So I've started some threads in the past on this topic, but i've recently bought a new machine and done some more coding and wanted to pose some questions along with my findings.

Firstly the machine specs: Core i7 970 (4cores+HT=8cores), 2.8ghz, 6Gb DDR3 2000Mhz OCZ, QPI=6.4GT/s.
Based on this machine spec the research I've done should yield memory transfer rates as follows:

3.2GHz (QPI 6.4 / 2)
x 2 bits/Hz (double data rate) ?
x 20 (QPI link width) <--- this is the number of "lanes"
x (64/80) (data bits/flit bits)
x 2 (bidirectional)
* / 8 (bits/byte)
= 25.6 GB/s" or 12.5 dual direction

So in theory a write operation should (bearing in mind other overheads) get up to around 20Gb/s, and a copy should max out at about 12Gb in each direction (per second).

So based on this I went back to some memory transfer profiling code as follows:


; 517ms = 2Gb. (8Gb/s 4in/4out). (200Mb buffer copied 10 times).
; 341ms = 2Gb. (12Gbs 6in/6out). (2Mb buffer copied 1000 times).
; 328ms = 2Gb. (same). (200kb buffer copied 10000 times).
timer_begin 10, HIGH_PRIORITY_CLASS

mov esi,buffer1
mov edi,buffer2
mov ecx,MEM_SIZE/64
align 4
copy2:
movdqa xmm0,[esi]
movdqa xmm1,[esi+16]
movdqa xmm2,[esi+32]
movdqa xmm3,[esi+48]
movntdq [edi],xmm0
movntdq [edi+16],xmm1
movntdq [edi+32],xmm2
movntdq [edi+48],xmm3
add esi,64
add edi,64
dec ecx
jnz short copy2

timer_end
    print ustr$(eax)," ms, SIMD COPY",13,10
   
; 295ms = 2Gb. (6GB/s out only). (200Mb buffer copied 10 times).
; 248ms = 2Gb. (6GB/s out only). (2Mb buffer copied 1000).
timer_begin 1000, HIGH_PRIORITY_CLASS

mov edi,buffer2
mov ecx,MEM_SIZE/64
pxor xmm0,xmm0
pxor xmm1,xmm1
pxor xmm2,xmm2
pxor xmm3,xmm3
align 4
write0:
movntdq [edi],xmm0
movntdq [edi+16],xmm1
movntdq [edi+32],xmm2
movntdq [edi+48],xmm3
add edi,64
dec ecx
jnz short write0

timer_end
    print ustr$(eax)," ms, SIMD WRITE",13,10


What this seems to exhibit is that write and read operations can run in parallel and each seem to be capped. (IE: a loop that just writes doesn't get the benefit of reduced traffic and still saturates at the same point).
I'm fine with that.
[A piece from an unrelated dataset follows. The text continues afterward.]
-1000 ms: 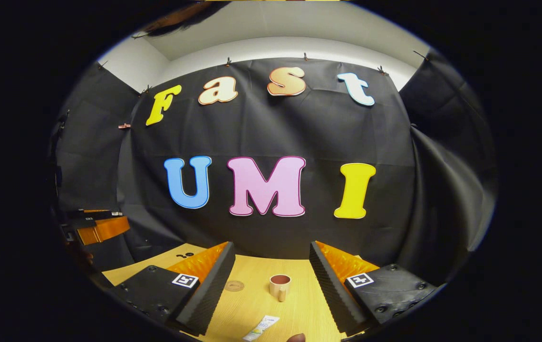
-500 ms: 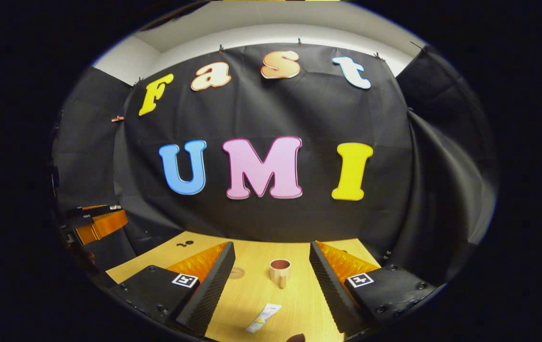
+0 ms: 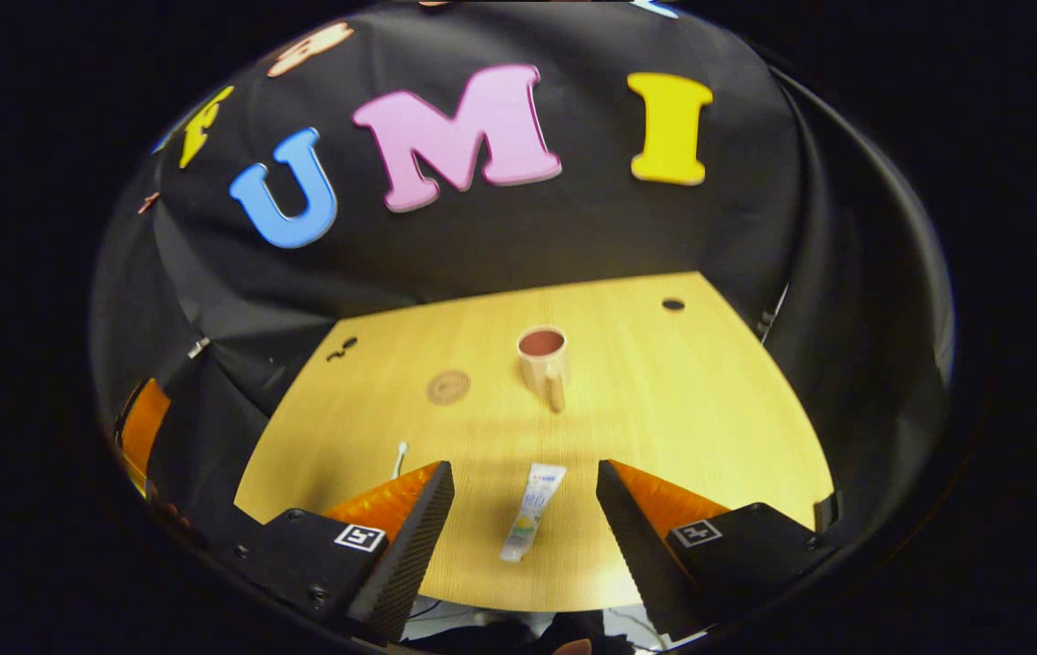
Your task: Put the toothbrush and toothpaste on the desktop into the cup, then pick up the cup and place it on the coaster on the desktop.
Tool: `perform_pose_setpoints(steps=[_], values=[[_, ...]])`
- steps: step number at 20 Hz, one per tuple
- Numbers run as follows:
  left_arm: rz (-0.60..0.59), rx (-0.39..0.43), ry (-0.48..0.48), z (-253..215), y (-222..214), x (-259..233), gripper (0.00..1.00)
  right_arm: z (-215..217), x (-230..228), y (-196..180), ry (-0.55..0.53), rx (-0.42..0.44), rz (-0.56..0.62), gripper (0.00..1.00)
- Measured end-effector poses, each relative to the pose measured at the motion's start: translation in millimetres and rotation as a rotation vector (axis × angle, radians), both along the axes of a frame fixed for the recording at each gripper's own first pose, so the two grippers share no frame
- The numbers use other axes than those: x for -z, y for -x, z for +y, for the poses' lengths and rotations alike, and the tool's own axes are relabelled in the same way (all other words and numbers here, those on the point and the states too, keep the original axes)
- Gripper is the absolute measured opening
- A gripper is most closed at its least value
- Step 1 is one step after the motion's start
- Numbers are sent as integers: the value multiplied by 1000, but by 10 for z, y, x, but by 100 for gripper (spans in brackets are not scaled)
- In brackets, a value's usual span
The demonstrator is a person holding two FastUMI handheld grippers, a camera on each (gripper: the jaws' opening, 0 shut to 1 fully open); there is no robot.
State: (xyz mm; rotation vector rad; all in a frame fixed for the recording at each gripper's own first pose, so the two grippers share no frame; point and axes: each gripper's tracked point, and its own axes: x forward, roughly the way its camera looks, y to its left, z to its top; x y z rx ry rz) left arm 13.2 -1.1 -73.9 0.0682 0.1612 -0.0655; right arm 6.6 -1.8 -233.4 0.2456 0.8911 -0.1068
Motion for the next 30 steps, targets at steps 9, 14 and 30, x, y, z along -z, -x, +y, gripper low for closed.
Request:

What is odd to me is the figures I'm getting are FAR lower than the theoretical limit.

With the copy loop I have:

   ; 517ms = 2Gb. (8Gb/s 4in/4out). (200Mb buffer copied 10 times).
   ; 341ms = 2Gb. (12Gbs 6in/6out). (2Mb buffer copied 1000 times).
   ; 328ms = 2Gb. (same). (200kb buffer copied 10000 times).

With the write-only loop:

   ; 295ms = 2Gb. (6GB/s out only). (200Mb buffer copied 10 times).
   ; 248ms = 2Gb. (6GB/s out only). (2Mb buffer copied 1000).

This seems to be half or a quarter of what it should be.
Firstly, am I missing something here? Perhaps others with similar spec machines could test these loops (or suggest improvements to get it closer to the theoretical limit).

The second part of the excercise and the reason why I've run these tests is to establish a saturation point for other algorithms that I'm looking to multi-thread(multi-core enable).
If I know that the memory transfer limit for a combined read/write loop is 12Gb/s.. and I have an algorithm/procedure that currently executes 3Gb/s worth of data transfer.. my logic would say then that the remainder of the time is spent in computation etc which should allow for parallel execution (in this case 4x). IE: Creating 4 threads should then saturate out at the 12Gb/s and adding more threads/cores would have no benefit. The idea is to programmatically identify this so I can decide how best to allocate tasks to cores as I've discussed in my previous posts.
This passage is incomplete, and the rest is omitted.